First landline rule
Section 262 explicitly disallows a deduction for the basic local telephone service of the first telephone line to your residence. A second business line, mobile phone, internet, and long-distance charges on the first line are all deductible to the extent of business use.
Cell phone allocation
Cell phones used for both business and personal calls require a reasonable allocation. A common safe approach is to log usage for a representative two-week period and apply the resulting percentage for the year. Alternatively, switch to a dedicated business line and deduct 100%.
Internet allocation
For most home offices, internet is the primary cost driver of remote work. Reasonable allocations range from 50% to 80% based on the size of the office, the number of devices, and the nature of the work. Document your allocation methodology in your tax records — a contemporaneous note is much stronger than a reconstructed estimate during audit.
Equipment
A modem, router, headset, or webcam used in the business is deductible (or depreciable if expensive enough to require capitalization). Most equipment under the de minimis safe harbor ($2,500 per item or invoice without an applicable financial statement) can be expensed immediately.
Business-use percentage on the line
Schedule C line 25 ("Utilities") commonly captures the business-use portion of internet and phone. Some prefer line 27 ("Other expenses") with a labeled detail. Either is acceptable as long as it is supported by records.
Where this fits in the larger Schedule C picture
Schedule C has more than two dozen named expense lines plus an "Other expenses" catch-all. For most small businesses, four or five lines drive the bulk of the deduction total — vehicle, home office, depreciation, contract labor or wages, and supplies — and the remaining lines individually contribute small amounts that nevertheless add up. Treating each named line as a recurring decision rather than an afterthought, and revisiting the categories each January, often surfaces $2,000–$5,000 in additional legitimate deductions that a less disciplined process would have missed entirely.

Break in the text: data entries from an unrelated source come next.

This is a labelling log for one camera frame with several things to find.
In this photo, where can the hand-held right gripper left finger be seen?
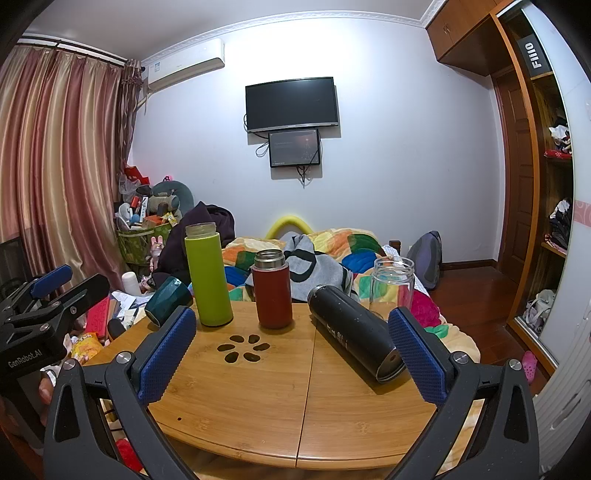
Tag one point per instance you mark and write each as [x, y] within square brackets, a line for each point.
[161, 355]

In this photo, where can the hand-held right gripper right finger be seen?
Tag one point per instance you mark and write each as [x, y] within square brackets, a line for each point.
[418, 355]

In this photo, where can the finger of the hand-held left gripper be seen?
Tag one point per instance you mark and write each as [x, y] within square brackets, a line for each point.
[51, 278]
[81, 290]

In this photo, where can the dark green cup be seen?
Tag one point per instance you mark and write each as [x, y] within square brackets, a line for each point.
[166, 297]

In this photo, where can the black thermos cup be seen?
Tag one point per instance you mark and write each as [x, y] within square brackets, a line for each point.
[351, 330]

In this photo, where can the clear glass cup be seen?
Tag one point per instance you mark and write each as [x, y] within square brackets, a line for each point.
[392, 286]

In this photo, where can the red thermos cup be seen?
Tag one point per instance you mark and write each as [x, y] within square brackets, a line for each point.
[274, 295]

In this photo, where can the person's left hand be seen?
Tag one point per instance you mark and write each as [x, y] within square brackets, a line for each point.
[46, 392]

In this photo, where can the white bottle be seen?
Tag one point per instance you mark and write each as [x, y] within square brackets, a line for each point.
[131, 284]

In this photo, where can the yellow snack packet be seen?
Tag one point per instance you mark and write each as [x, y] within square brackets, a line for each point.
[85, 348]

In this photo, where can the green storage basket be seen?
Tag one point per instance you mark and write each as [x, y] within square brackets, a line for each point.
[136, 244]

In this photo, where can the pink bunny toy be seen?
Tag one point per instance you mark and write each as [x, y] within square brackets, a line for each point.
[157, 251]

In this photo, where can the green bottle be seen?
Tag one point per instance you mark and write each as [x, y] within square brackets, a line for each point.
[208, 281]

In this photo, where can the grey backpack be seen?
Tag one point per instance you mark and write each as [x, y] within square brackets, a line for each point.
[427, 258]

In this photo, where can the pink slipper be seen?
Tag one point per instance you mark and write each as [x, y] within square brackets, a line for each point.
[529, 364]

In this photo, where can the pink striped curtain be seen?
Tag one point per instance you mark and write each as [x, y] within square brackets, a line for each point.
[60, 161]

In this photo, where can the colourful patchwork blanket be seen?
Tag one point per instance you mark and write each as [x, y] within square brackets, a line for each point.
[355, 254]

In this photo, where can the round wooden table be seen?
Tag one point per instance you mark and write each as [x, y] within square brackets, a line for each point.
[277, 397]

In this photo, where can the red bag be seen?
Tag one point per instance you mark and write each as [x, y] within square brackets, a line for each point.
[135, 175]

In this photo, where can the white handbag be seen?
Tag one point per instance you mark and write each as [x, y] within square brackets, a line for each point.
[540, 307]

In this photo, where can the grey printed cloth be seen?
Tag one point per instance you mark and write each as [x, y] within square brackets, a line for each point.
[318, 267]

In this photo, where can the dark jacket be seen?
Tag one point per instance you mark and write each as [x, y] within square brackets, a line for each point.
[203, 221]

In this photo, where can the yellow foam arch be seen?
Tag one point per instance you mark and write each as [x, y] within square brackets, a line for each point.
[290, 221]

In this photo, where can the wooden door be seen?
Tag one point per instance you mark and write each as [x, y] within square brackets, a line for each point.
[510, 175]

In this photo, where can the wooden wardrobe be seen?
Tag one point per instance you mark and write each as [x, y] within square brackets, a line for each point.
[531, 184]

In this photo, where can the small black monitor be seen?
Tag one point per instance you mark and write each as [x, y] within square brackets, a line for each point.
[294, 147]

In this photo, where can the white air conditioner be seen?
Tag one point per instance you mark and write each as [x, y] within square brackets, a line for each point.
[184, 62]

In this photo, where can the black sign box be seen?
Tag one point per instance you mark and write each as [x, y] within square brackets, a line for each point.
[533, 55]

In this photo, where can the wooden overhead cabinet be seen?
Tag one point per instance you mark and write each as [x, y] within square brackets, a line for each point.
[461, 37]

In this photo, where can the black wall television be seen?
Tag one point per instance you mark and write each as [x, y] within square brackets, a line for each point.
[292, 104]

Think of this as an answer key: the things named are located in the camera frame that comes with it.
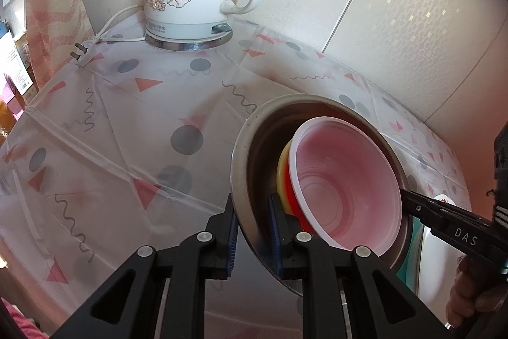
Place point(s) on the pink cloth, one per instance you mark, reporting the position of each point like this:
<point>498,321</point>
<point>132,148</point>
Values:
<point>18,323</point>

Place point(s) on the white plate with red characters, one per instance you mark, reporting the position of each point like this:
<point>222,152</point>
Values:
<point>440,267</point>

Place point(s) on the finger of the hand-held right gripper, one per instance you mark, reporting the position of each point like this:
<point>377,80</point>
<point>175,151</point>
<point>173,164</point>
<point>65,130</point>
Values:
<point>456,231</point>

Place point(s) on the yellow plastic bowl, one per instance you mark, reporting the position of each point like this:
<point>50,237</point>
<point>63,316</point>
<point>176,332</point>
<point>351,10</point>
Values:
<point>282,180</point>

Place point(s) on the stainless steel bowl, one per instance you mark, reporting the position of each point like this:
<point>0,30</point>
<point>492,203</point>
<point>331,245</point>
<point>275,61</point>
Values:
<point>258,148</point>

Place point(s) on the silver kettle base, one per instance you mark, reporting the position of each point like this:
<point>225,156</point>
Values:
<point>186,44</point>

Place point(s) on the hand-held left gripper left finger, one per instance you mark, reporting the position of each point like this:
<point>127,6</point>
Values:
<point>232,239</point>

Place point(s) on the red plastic bowl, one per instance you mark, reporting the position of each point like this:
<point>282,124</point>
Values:
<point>345,180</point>

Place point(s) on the pink patterned curtain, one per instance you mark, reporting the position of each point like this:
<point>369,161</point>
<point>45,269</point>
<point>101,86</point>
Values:
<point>55,13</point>

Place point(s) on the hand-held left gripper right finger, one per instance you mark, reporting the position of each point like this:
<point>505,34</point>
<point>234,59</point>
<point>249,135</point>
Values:
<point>276,239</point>

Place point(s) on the white labelled box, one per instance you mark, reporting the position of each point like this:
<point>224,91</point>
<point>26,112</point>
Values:
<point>16,57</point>

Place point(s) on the person's right hand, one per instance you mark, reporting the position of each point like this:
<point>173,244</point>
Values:
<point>472,291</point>

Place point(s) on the teal plastic plate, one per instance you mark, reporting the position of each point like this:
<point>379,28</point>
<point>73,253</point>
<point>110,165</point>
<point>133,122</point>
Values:
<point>412,251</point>

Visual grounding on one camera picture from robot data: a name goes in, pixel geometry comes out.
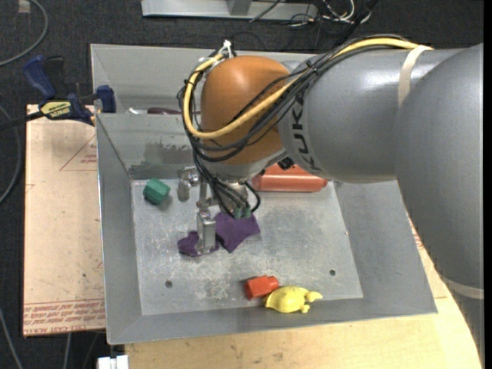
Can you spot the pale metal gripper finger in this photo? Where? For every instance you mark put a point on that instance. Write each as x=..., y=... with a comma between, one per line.
x=199, y=233
x=210, y=235

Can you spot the purple cloth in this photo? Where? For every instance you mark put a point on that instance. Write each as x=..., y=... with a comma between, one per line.
x=238, y=231

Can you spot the small grey cylindrical object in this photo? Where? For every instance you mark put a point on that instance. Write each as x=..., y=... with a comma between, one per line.
x=183, y=192

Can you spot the green toy block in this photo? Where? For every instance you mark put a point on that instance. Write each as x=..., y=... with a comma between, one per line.
x=155, y=191

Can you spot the small red block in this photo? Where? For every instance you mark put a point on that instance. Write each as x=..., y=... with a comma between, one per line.
x=259, y=286

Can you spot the grey metal bin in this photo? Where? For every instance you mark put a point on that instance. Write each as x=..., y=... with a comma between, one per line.
x=292, y=244

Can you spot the orange-red flat block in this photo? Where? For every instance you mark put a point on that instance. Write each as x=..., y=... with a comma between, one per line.
x=288, y=182

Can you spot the dark purple oblong object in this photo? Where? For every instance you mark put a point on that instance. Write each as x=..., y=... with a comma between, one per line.
x=163, y=111

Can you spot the yellow toy turtle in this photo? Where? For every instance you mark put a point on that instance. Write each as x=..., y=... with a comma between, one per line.
x=286, y=299

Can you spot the brown cardboard board, red print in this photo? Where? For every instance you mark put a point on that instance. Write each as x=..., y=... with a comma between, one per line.
x=61, y=221

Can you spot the black cylinder on white bracket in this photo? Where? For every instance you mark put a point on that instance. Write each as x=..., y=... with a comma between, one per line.
x=285, y=163

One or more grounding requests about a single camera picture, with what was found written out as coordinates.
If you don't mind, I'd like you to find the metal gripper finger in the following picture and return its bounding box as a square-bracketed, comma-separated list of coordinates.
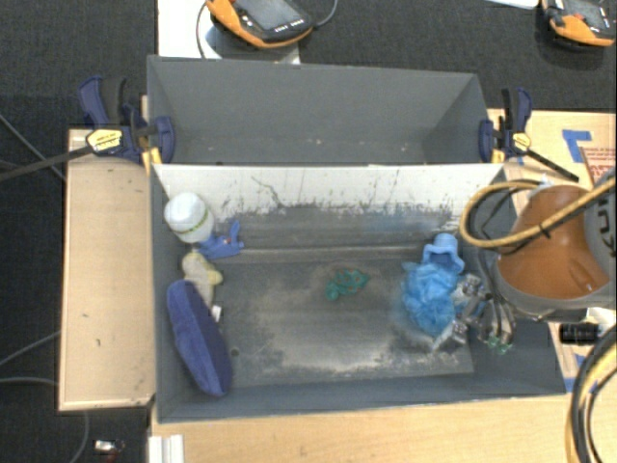
[431, 319, 469, 354]
[450, 274, 485, 309]

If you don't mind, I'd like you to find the light blue mesh sponge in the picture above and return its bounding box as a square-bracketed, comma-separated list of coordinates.
[399, 259, 465, 338]

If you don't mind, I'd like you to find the blue toy figure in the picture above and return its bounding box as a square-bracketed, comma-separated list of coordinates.
[421, 231, 467, 275]

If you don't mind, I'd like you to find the green toy animal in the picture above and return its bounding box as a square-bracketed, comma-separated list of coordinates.
[323, 267, 372, 302]

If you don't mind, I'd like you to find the grey metal bin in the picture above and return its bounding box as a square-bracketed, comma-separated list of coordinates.
[146, 54, 568, 424]

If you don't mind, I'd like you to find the dark blue cloth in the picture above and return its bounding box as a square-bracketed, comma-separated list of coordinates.
[166, 279, 234, 397]

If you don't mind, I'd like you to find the pale yellow toy animal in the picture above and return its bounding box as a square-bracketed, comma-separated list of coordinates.
[180, 251, 226, 318]

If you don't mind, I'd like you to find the white spray bottle blue trigger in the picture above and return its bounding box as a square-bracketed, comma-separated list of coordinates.
[163, 191, 245, 260]

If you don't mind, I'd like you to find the pale wood board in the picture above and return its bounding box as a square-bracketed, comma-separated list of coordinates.
[58, 127, 158, 412]

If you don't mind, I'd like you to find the black cylinder on white bracket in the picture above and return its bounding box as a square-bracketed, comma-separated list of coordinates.
[560, 306, 604, 344]

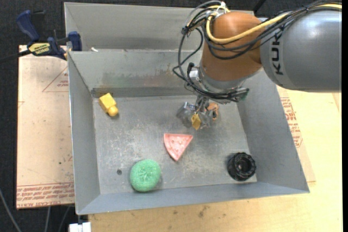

Documentation that survives an exam
An IRS examination of this deduction will request three things: proof of payment (bank or card statement), proof of the underlying transaction (invoice or receipt), and proof of business purpose (a contemporaneous note or calendar entry). The first two are usually trivial to produce; the third is where most filers fall short. Capturing business purpose at the moment of the expense — a one-line note in your bookkeeping software or a category and memo on the receipt-capture app — converts a generic charge into a documented deduction that will withstand scrutiny three to six years later when memory has faded.